Keep the phone numbers of your vet  AND an emergency 'after hours' clinic AND local poison control center,  posted by your phone. National Animal Poison Control Center ( www.napcc.aspca.org/ )

Poisonous plants (may Not be a complete list.):
The following plants are in some degree poisonous or hazardous to cats: Anemone, black cherry, bloodroot, buttercup, caladium, caster bean, clematis, crocus, cycads, daphne (splurge laurel), delphinium, dicentra (bleeding heart), dieffenbachia, elephant’s ear, english ivy, foxglove, four o’clock, hellebore, hemlock, holly, hyacinth, hydrangea, indian splurge tree, jack-in-the-pulpit, jerusalem cherry, jimson weed, lantana (red sage), larkspur, lily-of-the-valley, mistletoe, morning glory, mountain laurel, oleander, philodendron, poinsettia, poinciana (bird of paradise), poison ivy, poison oak, pokeweed, rhododendron, solandra (trumpet flower), star of bethlehem (snowdrop), sweet pea, thornapple, wisteria, and yew. Get rid of all poisonous plants.  The plants are Not worth the life of your cat.

Collars and Leashes:
If you use a collar on your kitten ONLY use a STRETCH collar and check it weekly to be sure it is not becoming too tight as the kitten grows. 
A too-loose collar is also dangerous. An elastic collar or breakaway STRETCH collar is the best choice, as it will separate if it becomes caught on something.  NOTE:   Regarding breakaway collars, they have been known NOT to breakaway.  If YOU cannot break open the collar using two fingers on your SAME hand, then it may be too difficult for your cat to break away this type collar.
If using a collar, include an ID tag but use the small tag meant for cats and Not the larger tag.

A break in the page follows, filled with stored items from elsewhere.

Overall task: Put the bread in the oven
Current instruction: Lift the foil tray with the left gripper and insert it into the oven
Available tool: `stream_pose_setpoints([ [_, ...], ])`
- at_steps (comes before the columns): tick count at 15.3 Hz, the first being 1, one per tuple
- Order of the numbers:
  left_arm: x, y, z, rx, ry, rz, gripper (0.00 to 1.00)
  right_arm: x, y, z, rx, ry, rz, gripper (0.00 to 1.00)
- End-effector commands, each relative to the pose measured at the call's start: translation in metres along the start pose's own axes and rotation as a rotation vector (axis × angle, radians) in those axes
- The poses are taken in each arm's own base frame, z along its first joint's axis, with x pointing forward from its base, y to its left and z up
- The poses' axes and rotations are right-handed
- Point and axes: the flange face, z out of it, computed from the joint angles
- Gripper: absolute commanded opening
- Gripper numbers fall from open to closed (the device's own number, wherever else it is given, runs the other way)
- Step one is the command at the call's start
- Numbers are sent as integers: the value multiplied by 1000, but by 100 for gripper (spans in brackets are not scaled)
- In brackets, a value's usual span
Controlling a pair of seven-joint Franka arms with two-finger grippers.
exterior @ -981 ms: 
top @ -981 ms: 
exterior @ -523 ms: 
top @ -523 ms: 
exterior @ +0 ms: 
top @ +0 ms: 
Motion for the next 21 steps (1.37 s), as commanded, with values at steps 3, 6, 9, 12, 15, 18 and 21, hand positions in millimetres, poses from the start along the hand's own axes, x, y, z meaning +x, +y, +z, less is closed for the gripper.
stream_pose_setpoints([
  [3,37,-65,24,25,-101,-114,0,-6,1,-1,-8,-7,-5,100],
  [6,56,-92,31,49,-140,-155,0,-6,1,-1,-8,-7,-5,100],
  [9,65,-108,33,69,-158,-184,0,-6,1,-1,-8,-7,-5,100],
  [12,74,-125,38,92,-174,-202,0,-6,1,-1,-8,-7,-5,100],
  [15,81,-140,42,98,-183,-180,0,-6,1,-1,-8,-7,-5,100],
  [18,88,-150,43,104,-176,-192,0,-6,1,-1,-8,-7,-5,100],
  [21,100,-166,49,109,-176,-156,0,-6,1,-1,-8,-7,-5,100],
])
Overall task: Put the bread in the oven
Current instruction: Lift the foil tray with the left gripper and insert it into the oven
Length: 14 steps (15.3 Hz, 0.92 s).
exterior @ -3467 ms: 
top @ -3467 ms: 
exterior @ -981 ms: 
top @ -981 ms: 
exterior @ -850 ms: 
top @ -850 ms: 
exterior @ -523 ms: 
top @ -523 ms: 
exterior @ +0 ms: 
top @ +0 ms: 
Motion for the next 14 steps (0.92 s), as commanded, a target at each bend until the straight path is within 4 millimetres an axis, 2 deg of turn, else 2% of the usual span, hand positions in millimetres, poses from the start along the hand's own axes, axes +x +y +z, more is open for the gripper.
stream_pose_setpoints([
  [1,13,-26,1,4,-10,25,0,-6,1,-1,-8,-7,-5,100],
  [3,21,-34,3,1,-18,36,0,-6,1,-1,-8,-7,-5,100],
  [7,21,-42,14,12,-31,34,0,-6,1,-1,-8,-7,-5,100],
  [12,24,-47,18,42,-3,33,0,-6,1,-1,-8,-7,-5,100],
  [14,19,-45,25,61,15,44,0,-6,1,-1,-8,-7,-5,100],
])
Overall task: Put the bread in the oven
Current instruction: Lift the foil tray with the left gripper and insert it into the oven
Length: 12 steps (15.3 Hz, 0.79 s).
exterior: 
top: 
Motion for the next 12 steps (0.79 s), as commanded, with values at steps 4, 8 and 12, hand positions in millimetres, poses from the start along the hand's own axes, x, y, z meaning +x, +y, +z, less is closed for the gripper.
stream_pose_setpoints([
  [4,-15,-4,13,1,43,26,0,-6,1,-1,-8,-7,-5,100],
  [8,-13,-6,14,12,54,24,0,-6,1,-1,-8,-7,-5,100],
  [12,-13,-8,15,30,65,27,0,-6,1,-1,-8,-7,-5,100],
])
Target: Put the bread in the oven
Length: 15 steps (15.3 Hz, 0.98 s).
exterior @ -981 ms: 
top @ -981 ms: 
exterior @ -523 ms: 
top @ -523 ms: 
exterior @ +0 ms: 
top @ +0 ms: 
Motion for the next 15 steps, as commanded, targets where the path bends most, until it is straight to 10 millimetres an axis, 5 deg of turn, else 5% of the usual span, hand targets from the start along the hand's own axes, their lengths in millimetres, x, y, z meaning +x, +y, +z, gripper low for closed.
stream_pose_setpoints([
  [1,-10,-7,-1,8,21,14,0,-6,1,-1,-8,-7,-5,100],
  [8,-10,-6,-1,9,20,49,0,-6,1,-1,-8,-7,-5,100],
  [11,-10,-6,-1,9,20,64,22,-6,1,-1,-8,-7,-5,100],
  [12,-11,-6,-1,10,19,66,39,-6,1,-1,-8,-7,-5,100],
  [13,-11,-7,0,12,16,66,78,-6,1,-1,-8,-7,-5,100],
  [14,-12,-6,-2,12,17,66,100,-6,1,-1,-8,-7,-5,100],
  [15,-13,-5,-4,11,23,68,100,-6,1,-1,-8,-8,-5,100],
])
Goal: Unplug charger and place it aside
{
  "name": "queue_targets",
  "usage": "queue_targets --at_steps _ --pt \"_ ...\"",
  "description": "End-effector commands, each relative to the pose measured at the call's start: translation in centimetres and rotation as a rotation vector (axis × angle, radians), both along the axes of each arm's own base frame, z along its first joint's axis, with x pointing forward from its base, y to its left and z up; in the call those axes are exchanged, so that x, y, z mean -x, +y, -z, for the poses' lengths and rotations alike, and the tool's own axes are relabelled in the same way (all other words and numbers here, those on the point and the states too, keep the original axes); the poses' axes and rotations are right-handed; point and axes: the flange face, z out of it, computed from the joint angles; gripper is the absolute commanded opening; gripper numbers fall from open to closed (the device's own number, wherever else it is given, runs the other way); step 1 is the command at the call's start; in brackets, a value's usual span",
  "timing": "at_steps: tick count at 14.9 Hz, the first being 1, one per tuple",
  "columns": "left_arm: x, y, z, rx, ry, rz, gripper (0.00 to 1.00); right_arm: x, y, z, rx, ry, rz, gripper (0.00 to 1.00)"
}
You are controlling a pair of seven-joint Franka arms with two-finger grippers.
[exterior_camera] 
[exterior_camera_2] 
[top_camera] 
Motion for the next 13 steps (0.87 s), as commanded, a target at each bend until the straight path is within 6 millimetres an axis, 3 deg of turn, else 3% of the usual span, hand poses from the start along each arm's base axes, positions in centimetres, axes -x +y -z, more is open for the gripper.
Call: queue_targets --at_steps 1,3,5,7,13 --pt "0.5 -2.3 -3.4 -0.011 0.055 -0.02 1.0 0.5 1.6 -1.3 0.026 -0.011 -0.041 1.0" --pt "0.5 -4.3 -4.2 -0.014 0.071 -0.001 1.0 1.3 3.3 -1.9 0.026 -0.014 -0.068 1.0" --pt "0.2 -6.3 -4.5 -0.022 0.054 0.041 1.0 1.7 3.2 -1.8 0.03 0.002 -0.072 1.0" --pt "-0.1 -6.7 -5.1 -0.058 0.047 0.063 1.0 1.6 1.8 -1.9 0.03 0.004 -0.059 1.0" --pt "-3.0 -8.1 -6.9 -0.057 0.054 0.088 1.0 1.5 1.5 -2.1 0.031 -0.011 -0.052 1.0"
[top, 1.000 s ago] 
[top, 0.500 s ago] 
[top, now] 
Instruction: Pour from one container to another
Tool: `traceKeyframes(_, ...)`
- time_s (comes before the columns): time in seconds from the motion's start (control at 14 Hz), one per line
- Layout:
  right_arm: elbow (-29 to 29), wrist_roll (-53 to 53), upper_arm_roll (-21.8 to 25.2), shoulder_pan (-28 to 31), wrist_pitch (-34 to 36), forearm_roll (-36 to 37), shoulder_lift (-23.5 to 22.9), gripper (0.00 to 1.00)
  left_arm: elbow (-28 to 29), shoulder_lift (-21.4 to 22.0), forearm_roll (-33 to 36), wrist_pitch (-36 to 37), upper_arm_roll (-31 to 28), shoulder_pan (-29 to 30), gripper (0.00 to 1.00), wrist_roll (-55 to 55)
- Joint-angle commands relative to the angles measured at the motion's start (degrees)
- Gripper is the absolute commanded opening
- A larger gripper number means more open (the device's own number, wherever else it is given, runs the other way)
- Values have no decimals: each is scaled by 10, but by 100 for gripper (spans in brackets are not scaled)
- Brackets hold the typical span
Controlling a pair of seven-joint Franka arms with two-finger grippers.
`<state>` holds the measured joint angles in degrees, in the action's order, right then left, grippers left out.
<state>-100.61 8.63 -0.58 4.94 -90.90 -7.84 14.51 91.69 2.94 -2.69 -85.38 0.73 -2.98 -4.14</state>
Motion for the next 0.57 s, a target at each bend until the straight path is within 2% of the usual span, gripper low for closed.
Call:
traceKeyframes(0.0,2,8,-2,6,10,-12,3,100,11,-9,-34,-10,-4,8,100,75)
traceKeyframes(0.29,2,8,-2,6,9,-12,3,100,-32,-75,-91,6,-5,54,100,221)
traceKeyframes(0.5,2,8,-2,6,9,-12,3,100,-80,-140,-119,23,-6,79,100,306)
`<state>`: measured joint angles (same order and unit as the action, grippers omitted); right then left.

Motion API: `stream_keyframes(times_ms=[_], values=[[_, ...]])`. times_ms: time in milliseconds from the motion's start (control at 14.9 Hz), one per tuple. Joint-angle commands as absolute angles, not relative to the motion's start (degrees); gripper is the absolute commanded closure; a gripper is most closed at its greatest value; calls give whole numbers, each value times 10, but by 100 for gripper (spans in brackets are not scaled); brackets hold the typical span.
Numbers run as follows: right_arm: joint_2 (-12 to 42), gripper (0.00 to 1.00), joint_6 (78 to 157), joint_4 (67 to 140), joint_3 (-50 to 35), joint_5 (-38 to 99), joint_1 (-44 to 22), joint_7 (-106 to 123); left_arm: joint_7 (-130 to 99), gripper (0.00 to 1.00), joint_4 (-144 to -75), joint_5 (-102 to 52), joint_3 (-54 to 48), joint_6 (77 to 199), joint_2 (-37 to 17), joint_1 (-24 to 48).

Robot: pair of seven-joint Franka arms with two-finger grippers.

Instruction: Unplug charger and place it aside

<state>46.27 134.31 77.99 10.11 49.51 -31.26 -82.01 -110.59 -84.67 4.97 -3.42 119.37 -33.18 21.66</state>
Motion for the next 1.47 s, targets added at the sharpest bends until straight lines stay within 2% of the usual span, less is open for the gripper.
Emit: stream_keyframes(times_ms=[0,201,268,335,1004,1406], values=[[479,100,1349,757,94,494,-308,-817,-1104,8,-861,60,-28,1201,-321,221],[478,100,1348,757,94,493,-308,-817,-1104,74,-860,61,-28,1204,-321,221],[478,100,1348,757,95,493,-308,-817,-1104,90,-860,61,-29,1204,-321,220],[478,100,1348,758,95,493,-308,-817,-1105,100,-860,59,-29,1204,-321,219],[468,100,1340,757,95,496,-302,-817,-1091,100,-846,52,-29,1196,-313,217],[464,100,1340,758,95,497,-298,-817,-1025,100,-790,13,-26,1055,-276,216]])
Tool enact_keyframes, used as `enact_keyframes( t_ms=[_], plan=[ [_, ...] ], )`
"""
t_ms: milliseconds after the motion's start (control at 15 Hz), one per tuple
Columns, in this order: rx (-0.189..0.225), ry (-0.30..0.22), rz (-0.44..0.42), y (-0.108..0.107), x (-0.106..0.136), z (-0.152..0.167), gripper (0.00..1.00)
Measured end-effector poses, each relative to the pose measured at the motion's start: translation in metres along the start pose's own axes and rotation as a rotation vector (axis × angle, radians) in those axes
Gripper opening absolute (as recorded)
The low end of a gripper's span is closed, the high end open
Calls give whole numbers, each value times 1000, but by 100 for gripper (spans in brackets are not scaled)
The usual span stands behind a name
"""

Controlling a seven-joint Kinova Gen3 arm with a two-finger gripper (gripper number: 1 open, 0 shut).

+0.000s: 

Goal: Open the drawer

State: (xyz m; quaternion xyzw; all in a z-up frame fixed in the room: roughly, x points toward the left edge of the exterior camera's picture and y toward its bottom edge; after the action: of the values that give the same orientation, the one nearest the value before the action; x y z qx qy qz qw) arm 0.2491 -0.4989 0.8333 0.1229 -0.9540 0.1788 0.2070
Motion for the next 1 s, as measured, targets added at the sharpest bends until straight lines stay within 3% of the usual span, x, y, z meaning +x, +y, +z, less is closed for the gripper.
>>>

If you train your kitten to a leash, use a harness designed for cats - never a collar (a cat will only struggle against the pull of a collar around its neck, but is more amenable to the behind-the front-legs tug of a harness.) Remember that harnesses are not totally secure, and a cat wearing a harness and leash should NEVER be left unsupervised. The cat may slip out of the harness, or strangle himself on the leash. Do NOT leave a harness on an animal when indoors or unsupervised. Harnesses are not only uncomfortable for wearing in the house but the animal can get the harness snagged on something. (The same applies to DOGS.  Never make a DOG wear a harness when NOT walking.  Harnesses are uncomfortable!)
Never walk a leashed cat near a roadway or on a busy sidewalk unless you’re sure the cat is very calm (cats that can be trusted not to panic in these situations are literally one-in-a-million!) The noise and motion of cars, people, other animals, etc. can cause a cat to panic, slip its harness, and dash into danger. The best place for your leashed cat is in your own quiet back yard with you there with them.

Declawing:
Declawing is a mutilation, not a minor operation. A declawed cat cannot escape nor can they defend themselves as well as a cat with claws. 
Additionally, a declawed cat is likely to bite (because it does not have its claws for defense) and to refuse to use its litter box (because its mutilated toes hurt when it tries to dig.) It is perfectly possible to train your kitten not to scratch your furniture, and keeping its claws clipped will protect your possessions while it is learning its manners. Provide at least one, or better yet, several scratching posts for your kitten as soon as possible. Try to get the posts covered with a material of a different texture than your upholstery, so the kitten doesn’t get confused about which object is OK to scratch and which isn’t. (A wooden post wound tightly with heavy sisal rope [they do not like nylon or plastic] makes a good scratching post.) Encourage and praise the kitten when it uses the post; squirt it with a spray bottle of water and shame it when it uses something else (see ‘Training’ below). Read thi information on Declawing found on these sites. READ THIS: A Veterinarian's View   and   What You Need To Know.   In many countries declawing is against the law and considered cruelty  to animals!

TRAINING
Contrary to widespread belief, cats are trainable by proper methods: rewards and tangible but removed punishment (see ‘Spray Bottle Method’ below).
  Cats should be taught Not to jump on counters since they may jump on a stove and be burned!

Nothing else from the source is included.